[Problem details] Only the lines from the start of the data through the one containing "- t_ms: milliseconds" belong in your answer; return them exactly.

[Dataset excerpts]
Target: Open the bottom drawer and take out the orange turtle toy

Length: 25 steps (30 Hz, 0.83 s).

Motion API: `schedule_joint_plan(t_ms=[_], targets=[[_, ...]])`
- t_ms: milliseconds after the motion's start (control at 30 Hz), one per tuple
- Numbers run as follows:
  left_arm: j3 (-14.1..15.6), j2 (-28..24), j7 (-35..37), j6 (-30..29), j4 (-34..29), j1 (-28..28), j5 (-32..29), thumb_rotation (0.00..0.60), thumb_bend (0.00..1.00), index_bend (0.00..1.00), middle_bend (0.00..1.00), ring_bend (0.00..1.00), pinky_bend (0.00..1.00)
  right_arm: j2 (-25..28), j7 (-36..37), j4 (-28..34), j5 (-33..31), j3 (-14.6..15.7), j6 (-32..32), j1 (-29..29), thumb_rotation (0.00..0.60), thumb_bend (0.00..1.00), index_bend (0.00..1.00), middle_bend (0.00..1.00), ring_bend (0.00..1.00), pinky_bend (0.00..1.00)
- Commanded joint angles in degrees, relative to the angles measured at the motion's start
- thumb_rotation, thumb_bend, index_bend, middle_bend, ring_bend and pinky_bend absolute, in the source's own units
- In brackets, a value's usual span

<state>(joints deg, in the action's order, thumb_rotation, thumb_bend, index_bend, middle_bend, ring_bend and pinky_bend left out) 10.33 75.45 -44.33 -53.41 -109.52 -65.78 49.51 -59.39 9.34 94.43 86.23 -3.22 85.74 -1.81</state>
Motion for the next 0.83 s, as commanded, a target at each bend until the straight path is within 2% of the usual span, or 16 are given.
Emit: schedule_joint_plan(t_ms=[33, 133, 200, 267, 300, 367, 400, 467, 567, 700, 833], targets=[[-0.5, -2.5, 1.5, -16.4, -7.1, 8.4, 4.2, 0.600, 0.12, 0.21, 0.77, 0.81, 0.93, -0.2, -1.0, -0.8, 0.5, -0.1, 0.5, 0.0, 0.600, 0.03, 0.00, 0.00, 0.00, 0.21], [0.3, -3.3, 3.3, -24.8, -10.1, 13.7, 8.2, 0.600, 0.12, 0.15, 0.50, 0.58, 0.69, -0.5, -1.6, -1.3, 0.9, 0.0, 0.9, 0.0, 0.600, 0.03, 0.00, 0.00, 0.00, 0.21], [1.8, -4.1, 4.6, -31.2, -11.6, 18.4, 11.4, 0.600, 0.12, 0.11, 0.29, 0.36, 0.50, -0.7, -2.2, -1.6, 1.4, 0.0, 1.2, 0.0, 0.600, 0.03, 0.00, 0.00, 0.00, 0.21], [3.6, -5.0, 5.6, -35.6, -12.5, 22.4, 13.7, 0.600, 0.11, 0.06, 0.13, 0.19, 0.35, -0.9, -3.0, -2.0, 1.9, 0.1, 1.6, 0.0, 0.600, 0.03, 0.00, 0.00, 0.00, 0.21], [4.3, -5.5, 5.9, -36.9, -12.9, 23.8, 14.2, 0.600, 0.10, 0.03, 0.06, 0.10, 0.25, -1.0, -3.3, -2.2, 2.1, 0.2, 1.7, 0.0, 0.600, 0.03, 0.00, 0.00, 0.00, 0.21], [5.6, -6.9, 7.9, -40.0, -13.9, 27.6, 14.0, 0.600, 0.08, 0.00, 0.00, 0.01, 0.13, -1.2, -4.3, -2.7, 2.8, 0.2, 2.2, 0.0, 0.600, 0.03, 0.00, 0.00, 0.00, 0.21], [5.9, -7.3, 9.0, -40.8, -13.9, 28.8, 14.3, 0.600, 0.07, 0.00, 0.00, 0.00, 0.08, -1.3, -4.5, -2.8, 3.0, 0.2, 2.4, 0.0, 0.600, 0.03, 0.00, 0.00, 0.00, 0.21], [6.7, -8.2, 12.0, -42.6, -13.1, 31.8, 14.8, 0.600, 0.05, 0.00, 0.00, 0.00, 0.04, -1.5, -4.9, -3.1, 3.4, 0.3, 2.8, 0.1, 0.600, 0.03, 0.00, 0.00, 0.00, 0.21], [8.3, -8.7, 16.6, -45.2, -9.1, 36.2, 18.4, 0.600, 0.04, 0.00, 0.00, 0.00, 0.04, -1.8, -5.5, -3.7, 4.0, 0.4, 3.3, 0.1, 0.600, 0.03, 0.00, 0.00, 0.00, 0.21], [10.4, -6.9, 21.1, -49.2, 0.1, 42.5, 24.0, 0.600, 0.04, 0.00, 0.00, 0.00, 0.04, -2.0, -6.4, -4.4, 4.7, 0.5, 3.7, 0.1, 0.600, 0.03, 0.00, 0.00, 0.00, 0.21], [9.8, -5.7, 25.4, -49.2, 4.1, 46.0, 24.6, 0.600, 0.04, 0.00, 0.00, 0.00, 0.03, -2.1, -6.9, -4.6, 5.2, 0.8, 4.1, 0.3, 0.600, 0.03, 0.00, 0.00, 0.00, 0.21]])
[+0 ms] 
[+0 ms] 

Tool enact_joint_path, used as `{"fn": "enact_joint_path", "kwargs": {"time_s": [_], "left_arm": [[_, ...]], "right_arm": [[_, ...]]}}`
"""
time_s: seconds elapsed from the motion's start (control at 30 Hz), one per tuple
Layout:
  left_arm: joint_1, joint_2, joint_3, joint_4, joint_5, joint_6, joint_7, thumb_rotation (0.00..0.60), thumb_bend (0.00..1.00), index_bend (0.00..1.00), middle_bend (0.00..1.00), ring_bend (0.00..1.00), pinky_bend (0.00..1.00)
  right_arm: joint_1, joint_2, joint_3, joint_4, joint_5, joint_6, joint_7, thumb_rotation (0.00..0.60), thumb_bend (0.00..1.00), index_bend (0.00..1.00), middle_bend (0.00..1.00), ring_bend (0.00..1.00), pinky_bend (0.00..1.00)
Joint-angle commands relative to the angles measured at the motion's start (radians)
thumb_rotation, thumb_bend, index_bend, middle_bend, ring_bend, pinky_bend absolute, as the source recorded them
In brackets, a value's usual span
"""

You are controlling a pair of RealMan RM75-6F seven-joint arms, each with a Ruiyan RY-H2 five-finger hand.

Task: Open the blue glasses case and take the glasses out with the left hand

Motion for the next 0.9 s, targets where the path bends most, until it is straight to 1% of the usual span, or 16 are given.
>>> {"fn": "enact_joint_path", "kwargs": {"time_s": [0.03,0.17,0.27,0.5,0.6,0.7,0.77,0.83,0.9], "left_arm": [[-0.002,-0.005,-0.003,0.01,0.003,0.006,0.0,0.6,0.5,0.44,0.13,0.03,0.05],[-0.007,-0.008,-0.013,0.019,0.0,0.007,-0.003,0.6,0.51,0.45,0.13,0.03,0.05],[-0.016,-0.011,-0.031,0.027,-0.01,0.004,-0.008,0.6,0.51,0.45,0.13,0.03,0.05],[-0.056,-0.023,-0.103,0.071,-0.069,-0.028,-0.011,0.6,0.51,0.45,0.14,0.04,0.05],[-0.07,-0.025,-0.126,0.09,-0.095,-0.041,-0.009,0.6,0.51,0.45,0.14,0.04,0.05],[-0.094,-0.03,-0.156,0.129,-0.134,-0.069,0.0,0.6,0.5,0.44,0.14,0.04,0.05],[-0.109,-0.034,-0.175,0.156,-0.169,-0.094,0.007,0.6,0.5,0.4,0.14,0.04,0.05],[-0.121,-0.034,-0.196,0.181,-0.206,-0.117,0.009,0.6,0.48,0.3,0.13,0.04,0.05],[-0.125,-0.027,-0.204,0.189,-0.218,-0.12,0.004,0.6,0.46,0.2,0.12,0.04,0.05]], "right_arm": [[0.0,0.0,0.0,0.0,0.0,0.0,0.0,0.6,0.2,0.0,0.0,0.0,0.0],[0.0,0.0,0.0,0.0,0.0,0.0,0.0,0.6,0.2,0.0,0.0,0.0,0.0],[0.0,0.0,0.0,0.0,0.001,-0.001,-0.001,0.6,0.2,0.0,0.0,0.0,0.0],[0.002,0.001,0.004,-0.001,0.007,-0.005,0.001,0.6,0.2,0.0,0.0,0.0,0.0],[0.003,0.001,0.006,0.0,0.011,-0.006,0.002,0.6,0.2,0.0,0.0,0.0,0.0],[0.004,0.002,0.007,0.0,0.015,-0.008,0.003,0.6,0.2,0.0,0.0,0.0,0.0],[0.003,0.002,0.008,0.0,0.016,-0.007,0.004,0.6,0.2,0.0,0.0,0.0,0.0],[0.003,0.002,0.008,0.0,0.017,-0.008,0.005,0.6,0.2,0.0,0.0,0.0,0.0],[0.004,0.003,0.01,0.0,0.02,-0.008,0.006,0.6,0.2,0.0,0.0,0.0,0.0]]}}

[Expected answer]
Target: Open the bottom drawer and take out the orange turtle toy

Length: 25 steps (30 Hz, 0.83 s).

Motion API: `schedule_joint_plan(t_ms=[_], targets=[[_, ...]])`
- t_ms: milliseconds after the motion's start (control at 30 Hz), one per tuple

There is nothing more to the output.